After failing to connect people to the energy network, Scottish and Southern Energy Power Distribution (SSEPD) has paid a total of £750, 000 to the Scottish Hydro Electric Community Trust.
An investigation by Ofgem revealed that the distribution company, owned by energy giants and boiler breakdown cover providers SSE, had not offered to connect some of its customers to the energy network within prescribed timescales.
Although energy companies are required to make connection offers to their customers within three months and must have the right infrastructure and resources in place to achieve these timescales, investigators found that SSEPD had not met these requirements for 200 customers between August 2010 and September 2013.
This is not the same time Ofgem has had SSEPD in its sights for similar issues – the company was told to pay a £500, 000 fine in 2011 for breaching the same license conditions. At this time, it committed to putting systems in place to prevent these issues from recurring. Ofgem gave the company a higher fine after taking into account that it had not only failed to fully deal with the problems uncovered in 2011, but that it had breached the same regulations afterwards.

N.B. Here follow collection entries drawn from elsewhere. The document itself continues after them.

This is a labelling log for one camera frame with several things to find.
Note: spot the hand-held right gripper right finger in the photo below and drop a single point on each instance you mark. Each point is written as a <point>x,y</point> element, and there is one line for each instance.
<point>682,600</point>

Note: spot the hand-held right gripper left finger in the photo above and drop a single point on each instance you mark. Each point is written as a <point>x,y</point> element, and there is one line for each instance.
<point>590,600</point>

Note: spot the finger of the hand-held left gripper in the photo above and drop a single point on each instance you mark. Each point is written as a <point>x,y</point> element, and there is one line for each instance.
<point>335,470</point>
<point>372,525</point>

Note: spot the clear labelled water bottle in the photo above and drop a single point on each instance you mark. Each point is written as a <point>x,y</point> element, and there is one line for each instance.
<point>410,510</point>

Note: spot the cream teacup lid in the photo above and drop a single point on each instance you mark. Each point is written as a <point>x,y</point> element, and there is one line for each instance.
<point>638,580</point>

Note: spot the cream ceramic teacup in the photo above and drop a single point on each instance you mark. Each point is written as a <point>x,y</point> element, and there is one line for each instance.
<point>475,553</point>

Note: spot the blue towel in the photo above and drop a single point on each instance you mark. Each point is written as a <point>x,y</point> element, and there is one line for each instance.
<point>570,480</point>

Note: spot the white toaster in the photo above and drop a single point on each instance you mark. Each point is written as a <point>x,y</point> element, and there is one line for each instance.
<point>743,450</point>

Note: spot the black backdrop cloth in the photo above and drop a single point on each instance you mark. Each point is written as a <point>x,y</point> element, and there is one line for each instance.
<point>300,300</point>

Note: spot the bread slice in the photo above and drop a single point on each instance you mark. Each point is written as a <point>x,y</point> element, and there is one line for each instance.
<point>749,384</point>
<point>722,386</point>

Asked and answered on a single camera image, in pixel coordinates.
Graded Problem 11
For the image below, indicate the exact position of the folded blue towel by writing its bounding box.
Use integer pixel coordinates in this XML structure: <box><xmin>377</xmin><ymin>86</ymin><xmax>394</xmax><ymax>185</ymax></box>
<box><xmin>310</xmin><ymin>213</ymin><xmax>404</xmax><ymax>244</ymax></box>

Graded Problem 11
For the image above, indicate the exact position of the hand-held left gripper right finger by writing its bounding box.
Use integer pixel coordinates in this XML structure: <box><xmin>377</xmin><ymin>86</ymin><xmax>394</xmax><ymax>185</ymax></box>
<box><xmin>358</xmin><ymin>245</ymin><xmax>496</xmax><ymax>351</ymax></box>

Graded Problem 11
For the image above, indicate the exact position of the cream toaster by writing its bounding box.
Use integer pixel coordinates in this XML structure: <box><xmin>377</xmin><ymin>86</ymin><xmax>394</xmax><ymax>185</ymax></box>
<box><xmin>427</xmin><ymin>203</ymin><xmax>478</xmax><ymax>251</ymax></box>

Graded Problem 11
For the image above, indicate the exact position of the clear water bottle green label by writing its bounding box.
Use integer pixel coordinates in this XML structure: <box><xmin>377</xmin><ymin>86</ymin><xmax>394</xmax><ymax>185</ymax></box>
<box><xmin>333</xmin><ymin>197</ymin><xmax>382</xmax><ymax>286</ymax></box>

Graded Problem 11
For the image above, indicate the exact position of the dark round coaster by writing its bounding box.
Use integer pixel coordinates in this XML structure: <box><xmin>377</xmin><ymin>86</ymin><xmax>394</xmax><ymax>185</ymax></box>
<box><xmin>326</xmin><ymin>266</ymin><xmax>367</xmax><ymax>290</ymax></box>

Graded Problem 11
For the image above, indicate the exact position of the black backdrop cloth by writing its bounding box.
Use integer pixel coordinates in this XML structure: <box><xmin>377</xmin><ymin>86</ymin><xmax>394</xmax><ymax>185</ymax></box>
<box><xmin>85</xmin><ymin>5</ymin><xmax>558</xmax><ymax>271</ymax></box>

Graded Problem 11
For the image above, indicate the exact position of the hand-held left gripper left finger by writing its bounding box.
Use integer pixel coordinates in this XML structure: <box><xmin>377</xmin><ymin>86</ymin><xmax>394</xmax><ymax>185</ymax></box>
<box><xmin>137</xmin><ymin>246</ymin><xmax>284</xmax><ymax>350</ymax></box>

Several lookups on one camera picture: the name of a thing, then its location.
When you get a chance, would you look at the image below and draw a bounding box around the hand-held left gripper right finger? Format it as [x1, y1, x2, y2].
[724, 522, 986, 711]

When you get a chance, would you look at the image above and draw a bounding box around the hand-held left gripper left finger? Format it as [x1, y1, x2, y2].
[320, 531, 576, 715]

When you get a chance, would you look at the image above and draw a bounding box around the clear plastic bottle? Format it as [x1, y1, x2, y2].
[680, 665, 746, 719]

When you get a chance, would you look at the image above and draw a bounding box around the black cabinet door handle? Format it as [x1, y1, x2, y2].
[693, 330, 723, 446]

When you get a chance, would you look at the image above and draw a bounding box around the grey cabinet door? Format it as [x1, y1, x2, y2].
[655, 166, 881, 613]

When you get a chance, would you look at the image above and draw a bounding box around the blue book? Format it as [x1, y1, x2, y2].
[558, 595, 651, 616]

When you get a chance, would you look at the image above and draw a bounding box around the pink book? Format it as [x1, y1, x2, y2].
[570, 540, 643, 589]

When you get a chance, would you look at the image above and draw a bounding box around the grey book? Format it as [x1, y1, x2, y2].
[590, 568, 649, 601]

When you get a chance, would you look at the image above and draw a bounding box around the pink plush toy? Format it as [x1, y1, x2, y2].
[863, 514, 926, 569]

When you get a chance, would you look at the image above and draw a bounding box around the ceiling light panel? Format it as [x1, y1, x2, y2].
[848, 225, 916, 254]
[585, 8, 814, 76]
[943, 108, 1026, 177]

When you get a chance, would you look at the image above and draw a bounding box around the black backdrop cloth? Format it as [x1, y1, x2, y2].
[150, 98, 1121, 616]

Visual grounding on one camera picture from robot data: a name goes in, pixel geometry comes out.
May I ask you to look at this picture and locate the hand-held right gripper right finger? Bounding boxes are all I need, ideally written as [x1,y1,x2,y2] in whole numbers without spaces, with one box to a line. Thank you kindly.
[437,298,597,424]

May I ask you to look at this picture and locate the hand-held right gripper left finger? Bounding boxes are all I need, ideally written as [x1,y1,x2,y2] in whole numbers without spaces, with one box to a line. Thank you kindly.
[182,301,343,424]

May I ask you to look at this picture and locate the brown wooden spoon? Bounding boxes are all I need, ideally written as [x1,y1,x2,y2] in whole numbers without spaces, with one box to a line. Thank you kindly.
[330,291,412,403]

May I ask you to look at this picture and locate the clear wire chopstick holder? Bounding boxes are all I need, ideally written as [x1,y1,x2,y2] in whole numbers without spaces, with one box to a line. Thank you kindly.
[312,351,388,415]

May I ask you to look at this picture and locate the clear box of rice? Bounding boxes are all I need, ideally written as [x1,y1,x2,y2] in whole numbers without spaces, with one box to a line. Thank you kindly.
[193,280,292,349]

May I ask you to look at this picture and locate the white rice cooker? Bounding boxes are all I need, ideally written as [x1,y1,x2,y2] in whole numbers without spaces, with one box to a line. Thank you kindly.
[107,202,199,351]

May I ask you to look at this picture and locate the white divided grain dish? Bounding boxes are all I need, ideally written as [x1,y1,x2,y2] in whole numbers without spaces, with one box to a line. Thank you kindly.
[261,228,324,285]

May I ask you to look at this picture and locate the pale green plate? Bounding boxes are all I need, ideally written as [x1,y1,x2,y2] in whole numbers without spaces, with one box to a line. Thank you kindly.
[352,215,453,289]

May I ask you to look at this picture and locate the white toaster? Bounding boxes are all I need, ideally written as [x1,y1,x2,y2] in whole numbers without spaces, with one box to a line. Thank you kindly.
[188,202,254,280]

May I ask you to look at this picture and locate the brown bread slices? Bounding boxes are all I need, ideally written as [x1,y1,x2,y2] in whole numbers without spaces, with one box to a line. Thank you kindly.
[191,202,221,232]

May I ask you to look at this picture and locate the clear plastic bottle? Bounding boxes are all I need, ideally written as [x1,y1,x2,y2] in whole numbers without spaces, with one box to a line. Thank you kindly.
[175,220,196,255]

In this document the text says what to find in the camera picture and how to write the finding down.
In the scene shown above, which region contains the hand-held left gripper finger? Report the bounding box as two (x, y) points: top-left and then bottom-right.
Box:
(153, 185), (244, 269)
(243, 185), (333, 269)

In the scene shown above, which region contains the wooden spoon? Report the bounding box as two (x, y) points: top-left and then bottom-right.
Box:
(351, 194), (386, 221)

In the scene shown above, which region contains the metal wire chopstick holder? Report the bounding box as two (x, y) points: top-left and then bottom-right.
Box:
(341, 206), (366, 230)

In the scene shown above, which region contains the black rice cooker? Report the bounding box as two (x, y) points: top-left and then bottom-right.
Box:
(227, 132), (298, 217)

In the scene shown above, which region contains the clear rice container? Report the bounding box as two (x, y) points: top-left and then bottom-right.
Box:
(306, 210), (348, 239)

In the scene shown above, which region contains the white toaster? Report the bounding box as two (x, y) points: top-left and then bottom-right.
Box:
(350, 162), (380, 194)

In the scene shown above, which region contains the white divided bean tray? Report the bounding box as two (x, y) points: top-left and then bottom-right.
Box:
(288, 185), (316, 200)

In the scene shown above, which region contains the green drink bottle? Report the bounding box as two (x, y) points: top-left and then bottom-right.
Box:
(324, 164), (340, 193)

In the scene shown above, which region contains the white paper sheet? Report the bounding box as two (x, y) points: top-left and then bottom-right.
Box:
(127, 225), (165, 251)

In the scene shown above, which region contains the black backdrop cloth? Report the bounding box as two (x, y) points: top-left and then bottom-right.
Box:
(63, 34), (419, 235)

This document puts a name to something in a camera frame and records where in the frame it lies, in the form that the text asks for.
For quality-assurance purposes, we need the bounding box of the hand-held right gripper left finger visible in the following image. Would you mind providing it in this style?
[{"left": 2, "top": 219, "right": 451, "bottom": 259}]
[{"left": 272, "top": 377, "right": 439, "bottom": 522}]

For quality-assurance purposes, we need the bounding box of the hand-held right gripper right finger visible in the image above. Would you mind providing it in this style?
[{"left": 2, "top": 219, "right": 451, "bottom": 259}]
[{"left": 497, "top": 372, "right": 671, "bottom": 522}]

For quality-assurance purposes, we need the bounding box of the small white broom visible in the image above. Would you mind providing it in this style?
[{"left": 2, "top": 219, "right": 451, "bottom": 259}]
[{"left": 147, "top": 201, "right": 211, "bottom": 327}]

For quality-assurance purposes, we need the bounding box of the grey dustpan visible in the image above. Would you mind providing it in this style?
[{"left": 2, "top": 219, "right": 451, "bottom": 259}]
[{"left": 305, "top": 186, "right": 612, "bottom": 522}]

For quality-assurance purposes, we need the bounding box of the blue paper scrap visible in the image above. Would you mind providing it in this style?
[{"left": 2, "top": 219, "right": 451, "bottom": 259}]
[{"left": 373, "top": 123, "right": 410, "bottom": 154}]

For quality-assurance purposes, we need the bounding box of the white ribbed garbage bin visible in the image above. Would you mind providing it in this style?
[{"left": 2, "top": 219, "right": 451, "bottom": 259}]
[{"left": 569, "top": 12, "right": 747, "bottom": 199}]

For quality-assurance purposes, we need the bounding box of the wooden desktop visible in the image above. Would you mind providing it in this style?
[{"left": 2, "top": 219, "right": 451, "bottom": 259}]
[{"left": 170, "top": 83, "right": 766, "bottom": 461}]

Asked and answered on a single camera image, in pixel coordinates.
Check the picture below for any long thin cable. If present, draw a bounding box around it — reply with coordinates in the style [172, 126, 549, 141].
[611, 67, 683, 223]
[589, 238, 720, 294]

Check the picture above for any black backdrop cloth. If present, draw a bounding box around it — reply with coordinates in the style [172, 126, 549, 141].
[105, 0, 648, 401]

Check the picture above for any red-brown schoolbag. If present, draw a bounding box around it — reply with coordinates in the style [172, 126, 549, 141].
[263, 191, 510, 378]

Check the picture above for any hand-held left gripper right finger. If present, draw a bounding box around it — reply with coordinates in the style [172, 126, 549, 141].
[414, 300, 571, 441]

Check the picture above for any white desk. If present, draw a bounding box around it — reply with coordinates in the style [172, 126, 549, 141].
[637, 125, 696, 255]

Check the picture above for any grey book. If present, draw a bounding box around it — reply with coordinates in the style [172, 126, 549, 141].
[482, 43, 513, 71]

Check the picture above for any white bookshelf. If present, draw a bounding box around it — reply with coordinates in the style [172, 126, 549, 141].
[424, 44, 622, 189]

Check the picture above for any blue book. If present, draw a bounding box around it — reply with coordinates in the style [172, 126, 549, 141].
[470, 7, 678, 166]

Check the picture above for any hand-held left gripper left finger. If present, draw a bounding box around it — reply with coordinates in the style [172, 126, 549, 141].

Commenting on these failures, SSEPD Networks Managing Director Mark Matheison said the company was “extremely disappointed” to have discovered that problems with its systems damaged its customer service.
He offered his thanks to customers for their “understanding” and said the firm “fully accepted” it has breached its license obligation.
Mr Matheison described the Scottish Hydro Electric Community Trust as a “fitting way” to give something back to people who would have struggled to afford the cost of an electricity connection.
Ofgem Senior Partner Sarah Harrison said the regulator welcomes SSEPD’s admission that it had broken regulatory requirements.
The £750,000 payment to the Scottish Hydro Electric Community Trust sends a “clear message” to other electricity distributors that they must connect their customers to the transmission network in an efficient, timely manner.
Since 2010, Ofgem has issued energy companies with fines totalling over £100 million for failing to adhere to the conditions of their license.